The primary dataset uses $\Delta t = 0.5$ days and produces 321 observations over 160 days. The epidemic peaks at approximately $t \approx 47$ days with $I_{\max} \approx 300$ individuals. After the peak, infection decays exponentially as the susceptible pool is depleted, and the system reaches a final size of approximately $R(\infty) \approx 940$.

4. Baselines

4.1 Baseline 1: Least-Squares Parameter Fitting

The first baseline assumes the SIR structure is known and estimates $\beta$ and $\gamma$ by minimizing the sum of squared residuals between the observed trajectory and the ODE solution. This represents the traditional approach where the model form is specified a priori and only the parameters are learned.
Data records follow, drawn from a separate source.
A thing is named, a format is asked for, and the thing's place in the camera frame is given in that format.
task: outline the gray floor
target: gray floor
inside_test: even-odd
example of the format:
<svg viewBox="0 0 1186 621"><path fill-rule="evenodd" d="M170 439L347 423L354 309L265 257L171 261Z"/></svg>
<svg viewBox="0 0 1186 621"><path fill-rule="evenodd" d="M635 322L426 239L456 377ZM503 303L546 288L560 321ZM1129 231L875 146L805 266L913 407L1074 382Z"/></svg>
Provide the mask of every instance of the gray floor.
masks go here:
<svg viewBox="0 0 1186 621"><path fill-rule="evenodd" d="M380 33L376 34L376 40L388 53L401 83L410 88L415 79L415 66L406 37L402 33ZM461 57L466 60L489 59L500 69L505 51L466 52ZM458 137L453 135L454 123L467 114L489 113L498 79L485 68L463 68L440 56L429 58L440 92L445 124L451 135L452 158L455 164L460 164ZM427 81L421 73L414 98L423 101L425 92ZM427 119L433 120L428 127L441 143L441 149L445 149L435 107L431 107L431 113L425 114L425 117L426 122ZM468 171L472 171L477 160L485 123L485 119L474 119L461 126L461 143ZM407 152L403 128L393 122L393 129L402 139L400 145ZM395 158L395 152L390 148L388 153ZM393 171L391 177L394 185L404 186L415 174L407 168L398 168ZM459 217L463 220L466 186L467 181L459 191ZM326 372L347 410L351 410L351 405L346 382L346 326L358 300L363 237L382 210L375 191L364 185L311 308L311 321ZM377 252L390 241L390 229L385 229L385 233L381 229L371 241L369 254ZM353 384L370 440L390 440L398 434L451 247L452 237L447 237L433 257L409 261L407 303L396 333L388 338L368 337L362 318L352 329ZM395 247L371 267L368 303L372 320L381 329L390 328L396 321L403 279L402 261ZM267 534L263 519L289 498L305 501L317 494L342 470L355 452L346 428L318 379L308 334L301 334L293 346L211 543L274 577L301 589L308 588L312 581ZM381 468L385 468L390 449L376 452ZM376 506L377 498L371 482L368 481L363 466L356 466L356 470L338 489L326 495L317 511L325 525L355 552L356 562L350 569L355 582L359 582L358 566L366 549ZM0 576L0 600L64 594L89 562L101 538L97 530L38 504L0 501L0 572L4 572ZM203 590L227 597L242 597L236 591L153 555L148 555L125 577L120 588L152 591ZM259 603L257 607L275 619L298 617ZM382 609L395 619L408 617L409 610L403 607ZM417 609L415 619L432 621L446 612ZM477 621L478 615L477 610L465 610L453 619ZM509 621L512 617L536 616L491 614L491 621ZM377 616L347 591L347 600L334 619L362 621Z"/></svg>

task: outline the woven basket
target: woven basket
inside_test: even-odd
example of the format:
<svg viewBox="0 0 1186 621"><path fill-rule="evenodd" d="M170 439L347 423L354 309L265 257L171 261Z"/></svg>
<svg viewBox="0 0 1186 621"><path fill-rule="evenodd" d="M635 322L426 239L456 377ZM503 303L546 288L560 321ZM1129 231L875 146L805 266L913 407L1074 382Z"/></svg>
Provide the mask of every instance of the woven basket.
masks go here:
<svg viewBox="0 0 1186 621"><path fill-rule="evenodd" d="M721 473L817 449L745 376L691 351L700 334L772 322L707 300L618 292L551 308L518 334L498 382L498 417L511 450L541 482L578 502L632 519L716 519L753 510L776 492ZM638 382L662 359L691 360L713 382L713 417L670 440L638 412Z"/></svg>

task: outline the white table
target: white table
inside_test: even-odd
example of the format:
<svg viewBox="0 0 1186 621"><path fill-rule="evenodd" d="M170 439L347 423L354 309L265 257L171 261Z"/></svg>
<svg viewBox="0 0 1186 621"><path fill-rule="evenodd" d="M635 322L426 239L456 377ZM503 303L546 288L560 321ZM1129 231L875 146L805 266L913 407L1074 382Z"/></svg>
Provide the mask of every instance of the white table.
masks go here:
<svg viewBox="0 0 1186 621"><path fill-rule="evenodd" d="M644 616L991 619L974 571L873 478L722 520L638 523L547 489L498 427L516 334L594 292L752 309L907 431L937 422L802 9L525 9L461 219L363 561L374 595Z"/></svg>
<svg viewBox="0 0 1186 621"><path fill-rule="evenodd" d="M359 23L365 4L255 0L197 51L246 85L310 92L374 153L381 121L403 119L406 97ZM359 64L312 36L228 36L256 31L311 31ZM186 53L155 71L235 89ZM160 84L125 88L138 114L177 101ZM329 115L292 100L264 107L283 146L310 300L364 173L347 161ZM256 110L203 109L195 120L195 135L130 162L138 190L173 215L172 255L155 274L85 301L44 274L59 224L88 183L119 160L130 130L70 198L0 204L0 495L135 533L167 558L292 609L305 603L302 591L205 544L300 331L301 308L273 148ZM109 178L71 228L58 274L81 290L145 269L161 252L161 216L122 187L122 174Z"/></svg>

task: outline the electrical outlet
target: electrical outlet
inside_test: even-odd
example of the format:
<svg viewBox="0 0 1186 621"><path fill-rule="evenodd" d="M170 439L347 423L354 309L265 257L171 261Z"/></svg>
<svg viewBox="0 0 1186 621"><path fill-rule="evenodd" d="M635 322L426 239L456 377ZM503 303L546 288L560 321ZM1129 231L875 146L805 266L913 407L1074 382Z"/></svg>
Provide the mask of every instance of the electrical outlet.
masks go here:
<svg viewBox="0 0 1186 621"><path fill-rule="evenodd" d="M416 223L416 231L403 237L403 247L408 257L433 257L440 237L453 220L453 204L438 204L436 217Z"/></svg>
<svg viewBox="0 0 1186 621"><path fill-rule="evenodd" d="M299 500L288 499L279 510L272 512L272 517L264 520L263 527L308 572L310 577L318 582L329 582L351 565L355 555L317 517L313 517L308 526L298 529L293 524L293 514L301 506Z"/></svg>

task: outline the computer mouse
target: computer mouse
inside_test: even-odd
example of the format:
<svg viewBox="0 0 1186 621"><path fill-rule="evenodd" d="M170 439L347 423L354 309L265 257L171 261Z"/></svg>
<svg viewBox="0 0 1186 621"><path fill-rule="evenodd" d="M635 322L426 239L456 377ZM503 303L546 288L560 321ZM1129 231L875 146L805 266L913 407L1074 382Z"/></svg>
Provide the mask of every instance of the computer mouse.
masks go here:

from scipy.optimize import minimize

def sir_residual(params, t_obs, y_obs):
    """Compute residual between SIR model and observations.

    Args:
        params: [beta, gamma] to optimize
        t_obs: observation times, shape (M,)
        y_obs: observed trajectory, shape (M, 3)

    Returns:
        total squared residual (scalar)
    """
    beta_opt, gamma_opt = params
    if beta_opt <= 0 or gamma_opt <= 0:
        return 1e12

    sol = solve_ivp(
        sir_rhs, [t_obs[0], t_obs[-1]], y_obs[0],
        args=(beta_opt, gamma_opt),
        method='RK45', t_eval=t_obs,
        rtol=1e-8, atol=1e-10
    )

    if sol.status != 0 or sol.y.shape[1] != len(t_obs):
        return 1e12

    residual = np.sum((sol.y.T - y_obs)**2)
    return residual


def fit_sir_parameters(t_obs, y_obs, beta_init=1e-4, gamma_init=0.05):
    """Estimate SIR parameters via least-squares fitting.

    Args:
        t_obs: observation times
        y_obs: observed trajectory (possibly noisy)
        beta_init, gamma_init: initial guesses

    Returns:
        beta_hat, gamma_hat: estimated parameters
        result: full optimization result
    """
    result = minimize(
        sir_residual, [beta_init, gamma_init],
        args=(t_obs, y_obs),
        method='Nelder-Mead',
        options={'maxiter': 5000, 'xatol': 1e-10, 'fatol': 1e-10}
    )
    beta_hat, gamma_hat = result.x
    print(f"Fitted: beta={beta_hat:.6e}, gamma={gamma_hat:.6f}")
    print(f"True:   beta={BETA:.6e}, gamma={GAMMA:.6f}")
    print(f"Relative error: beta={abs(beta_hat-BETA)/BETA:.4%}, "
          f"gamma={abs(gamma_hat-GAMMA)/GAMMA:.4%}")
    return beta_hat, gamma_hat, result

4.2 Baseline 2: Initial Growth Rate Estimation

The second baseline exploits the early-phase approximation. When $S \approx N$ and $I$ is small, the infected compartment grows approximately exponentially: $I(t) \approx I_0 e^{(\beta N - \gamma)t}$. By fitting an exponential to the early growth phase, we can estimate $\mathcal{R}_0$ and $\gamma$ independently.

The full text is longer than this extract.